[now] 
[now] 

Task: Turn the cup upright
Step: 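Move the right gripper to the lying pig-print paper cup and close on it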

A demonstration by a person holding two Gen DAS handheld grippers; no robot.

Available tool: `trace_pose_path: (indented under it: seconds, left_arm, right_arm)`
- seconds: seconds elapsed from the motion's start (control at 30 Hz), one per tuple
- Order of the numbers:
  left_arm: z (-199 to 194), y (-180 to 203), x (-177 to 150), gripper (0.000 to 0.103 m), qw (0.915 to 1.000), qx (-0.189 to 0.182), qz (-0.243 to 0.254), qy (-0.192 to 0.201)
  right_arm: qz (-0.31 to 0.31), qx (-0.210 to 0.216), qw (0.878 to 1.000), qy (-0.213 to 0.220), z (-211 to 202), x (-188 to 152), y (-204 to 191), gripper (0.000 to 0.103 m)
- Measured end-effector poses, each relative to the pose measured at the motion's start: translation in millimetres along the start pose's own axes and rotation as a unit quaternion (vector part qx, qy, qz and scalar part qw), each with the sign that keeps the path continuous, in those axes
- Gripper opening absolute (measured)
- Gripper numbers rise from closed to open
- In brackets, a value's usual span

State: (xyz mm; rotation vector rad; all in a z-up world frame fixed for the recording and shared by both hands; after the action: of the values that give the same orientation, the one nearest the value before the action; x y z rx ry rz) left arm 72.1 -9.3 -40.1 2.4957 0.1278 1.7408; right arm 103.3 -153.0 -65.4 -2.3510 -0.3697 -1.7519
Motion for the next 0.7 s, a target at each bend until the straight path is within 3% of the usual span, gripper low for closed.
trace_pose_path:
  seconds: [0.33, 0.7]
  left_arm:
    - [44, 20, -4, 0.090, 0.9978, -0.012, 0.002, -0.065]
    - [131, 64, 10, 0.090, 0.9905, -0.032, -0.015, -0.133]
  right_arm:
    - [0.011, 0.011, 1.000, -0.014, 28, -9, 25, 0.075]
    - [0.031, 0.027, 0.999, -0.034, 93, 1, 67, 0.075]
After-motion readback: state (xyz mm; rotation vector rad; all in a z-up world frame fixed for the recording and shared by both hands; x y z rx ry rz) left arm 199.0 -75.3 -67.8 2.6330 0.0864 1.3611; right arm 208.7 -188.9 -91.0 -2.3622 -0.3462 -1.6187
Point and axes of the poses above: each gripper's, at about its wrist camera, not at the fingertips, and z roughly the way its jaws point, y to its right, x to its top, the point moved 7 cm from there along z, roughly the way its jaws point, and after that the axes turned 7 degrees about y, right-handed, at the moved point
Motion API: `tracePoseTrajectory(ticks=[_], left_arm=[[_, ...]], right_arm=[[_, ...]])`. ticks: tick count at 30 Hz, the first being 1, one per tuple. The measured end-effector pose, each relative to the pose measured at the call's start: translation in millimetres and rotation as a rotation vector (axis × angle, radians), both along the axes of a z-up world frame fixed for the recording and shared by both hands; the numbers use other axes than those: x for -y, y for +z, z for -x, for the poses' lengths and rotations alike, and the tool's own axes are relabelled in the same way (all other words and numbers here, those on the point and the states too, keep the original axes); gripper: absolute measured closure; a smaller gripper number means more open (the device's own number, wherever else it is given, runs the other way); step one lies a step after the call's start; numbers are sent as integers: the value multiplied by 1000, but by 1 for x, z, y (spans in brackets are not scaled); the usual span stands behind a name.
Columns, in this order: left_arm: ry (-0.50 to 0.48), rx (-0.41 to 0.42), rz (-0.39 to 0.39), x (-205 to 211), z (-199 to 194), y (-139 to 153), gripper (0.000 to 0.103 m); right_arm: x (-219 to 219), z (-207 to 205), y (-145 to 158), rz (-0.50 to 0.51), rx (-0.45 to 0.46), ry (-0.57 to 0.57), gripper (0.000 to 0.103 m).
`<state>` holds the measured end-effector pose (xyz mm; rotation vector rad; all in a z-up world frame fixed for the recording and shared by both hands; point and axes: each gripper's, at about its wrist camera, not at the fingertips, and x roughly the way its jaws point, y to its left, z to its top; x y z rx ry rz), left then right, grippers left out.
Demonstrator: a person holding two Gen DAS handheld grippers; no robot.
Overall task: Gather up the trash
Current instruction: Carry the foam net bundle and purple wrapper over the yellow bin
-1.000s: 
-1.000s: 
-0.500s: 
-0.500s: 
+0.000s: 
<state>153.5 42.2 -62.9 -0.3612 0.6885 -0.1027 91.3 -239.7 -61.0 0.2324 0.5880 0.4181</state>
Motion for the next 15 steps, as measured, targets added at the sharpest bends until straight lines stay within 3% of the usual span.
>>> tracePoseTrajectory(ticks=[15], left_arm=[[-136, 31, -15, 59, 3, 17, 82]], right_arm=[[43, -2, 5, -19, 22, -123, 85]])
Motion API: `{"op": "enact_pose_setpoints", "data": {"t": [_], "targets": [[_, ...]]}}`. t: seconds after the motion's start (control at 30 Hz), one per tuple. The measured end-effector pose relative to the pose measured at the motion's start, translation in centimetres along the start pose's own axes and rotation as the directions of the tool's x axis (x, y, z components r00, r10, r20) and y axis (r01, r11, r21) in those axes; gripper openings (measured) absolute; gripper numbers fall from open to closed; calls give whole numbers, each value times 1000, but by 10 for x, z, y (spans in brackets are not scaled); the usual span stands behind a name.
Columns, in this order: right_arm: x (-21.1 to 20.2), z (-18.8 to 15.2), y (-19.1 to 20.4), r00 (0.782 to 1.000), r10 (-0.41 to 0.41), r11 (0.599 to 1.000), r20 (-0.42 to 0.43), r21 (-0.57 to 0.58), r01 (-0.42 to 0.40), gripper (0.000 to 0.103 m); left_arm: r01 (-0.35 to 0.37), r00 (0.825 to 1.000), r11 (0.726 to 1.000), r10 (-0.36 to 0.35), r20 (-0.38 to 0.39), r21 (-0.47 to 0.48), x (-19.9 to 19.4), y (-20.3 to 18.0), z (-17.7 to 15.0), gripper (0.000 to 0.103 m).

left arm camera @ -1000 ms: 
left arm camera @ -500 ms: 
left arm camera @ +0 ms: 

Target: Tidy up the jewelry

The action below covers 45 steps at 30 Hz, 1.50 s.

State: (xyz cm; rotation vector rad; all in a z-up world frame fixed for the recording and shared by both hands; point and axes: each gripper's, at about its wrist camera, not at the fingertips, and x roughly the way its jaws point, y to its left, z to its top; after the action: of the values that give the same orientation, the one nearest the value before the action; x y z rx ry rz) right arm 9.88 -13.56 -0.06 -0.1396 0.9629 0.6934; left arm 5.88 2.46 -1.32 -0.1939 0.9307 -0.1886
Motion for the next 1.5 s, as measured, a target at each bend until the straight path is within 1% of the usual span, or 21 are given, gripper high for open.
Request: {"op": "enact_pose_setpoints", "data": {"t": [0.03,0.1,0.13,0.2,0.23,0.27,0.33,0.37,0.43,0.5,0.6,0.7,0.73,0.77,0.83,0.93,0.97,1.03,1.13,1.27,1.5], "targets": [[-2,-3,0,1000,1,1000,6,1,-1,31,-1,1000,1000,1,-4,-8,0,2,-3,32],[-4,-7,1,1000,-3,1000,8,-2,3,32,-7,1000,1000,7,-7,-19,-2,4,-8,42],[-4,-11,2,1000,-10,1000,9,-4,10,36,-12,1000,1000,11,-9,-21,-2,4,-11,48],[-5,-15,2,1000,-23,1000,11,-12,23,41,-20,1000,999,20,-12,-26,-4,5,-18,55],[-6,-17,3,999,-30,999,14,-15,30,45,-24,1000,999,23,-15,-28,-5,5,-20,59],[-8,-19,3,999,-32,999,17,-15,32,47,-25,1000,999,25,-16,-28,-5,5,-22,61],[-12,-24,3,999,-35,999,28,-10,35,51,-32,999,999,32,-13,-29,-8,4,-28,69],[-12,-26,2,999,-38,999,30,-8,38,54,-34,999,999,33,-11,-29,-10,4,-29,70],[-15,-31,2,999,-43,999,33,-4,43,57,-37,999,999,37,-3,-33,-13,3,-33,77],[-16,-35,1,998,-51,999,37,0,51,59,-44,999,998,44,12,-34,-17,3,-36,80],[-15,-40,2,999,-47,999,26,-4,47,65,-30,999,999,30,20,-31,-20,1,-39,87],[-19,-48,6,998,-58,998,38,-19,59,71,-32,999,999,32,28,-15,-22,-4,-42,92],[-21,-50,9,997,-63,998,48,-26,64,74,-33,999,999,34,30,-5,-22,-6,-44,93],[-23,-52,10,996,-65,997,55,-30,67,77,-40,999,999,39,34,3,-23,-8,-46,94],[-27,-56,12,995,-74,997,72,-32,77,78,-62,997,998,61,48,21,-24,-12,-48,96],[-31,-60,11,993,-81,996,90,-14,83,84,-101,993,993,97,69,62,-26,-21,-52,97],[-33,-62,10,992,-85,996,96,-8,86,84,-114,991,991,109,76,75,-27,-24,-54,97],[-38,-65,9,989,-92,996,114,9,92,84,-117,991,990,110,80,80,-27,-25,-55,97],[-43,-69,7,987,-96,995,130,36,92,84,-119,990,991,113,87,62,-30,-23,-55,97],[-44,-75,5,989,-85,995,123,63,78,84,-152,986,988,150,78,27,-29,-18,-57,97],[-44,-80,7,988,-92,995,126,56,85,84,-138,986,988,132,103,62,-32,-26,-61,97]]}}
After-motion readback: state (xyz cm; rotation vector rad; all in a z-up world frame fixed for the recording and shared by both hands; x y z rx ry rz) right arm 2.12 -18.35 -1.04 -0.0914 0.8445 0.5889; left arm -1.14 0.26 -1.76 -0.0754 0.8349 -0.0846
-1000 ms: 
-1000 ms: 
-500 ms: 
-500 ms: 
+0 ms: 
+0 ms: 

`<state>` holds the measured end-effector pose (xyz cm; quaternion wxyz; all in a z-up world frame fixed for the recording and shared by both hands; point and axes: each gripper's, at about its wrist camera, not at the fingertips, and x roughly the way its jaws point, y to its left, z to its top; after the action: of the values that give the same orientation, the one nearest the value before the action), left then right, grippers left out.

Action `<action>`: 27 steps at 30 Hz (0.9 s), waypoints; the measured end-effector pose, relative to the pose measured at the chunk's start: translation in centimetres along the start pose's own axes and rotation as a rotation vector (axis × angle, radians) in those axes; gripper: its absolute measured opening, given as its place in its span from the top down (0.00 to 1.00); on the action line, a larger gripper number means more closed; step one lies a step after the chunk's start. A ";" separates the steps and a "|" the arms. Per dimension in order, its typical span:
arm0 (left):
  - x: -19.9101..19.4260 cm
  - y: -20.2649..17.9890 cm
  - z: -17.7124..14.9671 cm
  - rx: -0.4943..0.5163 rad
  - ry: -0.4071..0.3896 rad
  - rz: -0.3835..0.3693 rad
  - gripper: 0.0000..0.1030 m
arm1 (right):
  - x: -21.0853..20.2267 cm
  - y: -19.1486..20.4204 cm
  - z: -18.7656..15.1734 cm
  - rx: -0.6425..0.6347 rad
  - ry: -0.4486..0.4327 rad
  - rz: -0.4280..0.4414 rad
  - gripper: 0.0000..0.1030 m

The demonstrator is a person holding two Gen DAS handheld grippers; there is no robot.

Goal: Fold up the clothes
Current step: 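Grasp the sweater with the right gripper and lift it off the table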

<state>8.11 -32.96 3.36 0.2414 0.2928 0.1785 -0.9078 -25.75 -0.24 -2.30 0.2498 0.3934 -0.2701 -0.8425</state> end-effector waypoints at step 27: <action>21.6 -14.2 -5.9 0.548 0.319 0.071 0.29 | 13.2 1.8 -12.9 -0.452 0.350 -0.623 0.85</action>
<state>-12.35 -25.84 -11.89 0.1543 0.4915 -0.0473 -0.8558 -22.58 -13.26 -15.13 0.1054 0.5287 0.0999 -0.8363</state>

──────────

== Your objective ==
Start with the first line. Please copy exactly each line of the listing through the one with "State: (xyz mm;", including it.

== Exercise answer ==
[now] 
[now] 

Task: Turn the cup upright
Step: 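Move the right gripper to the lying pig-print paper cup and close on it
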
A demonstration by a person holding two Gen DAS handheld grippers; no robot.

Available tool: `trace_pose_path: (indented under it: seconds, left_arm, right_arm)`
- seconds: seconds elapsed from the motion's start (control at 30 Hz), one per tuple
- Order of the numbers:
  left_arm: z (-199 to 194), y (-180 to 203), x (-177 to 150), gripper (0.000 to 0.103 m), qw (0.915 to 1.000), qx (-0.189 to 0.182), qz (-0.243 to 0.254), qy (-0.192 to 0.201)
  right_arm: qz (-0.31 to 0.31), qx (-0.210 to 0.216), qw (0.878 to 1.000), qy (-0.213 to 0.220), z (-211 to 202), x (-188 to 152), y (-204 to 191), gripper (0.000 to 0.103 m)
- Measured end-effector poses, each relative to the pose measured at the motion's start: translation in millimetres along the start pose's own axes and rotation as a unit quaternion (vector part qx, qy, qz and scalar part qw), each with the sign that keeps the path continuous, in those axes
- Gripper opening absolute (measured)
- Gripper numbers rise from closed to open
- In brackets, a value's usual span

State: (xyz mm; rotation vector rad; all in a z-up world frame fixed for the recording and shared by both hands; after the action: of the values that give the same orientation, the one nearest the value before the action; x y z rx ry rz) left arm 72.1 -9.3 -40.1 2.4957 0.1278 1.7408; right arm 103.3 -153.0 -65.4 -2.3510 -0.3697 -1.7519

The response is now complete.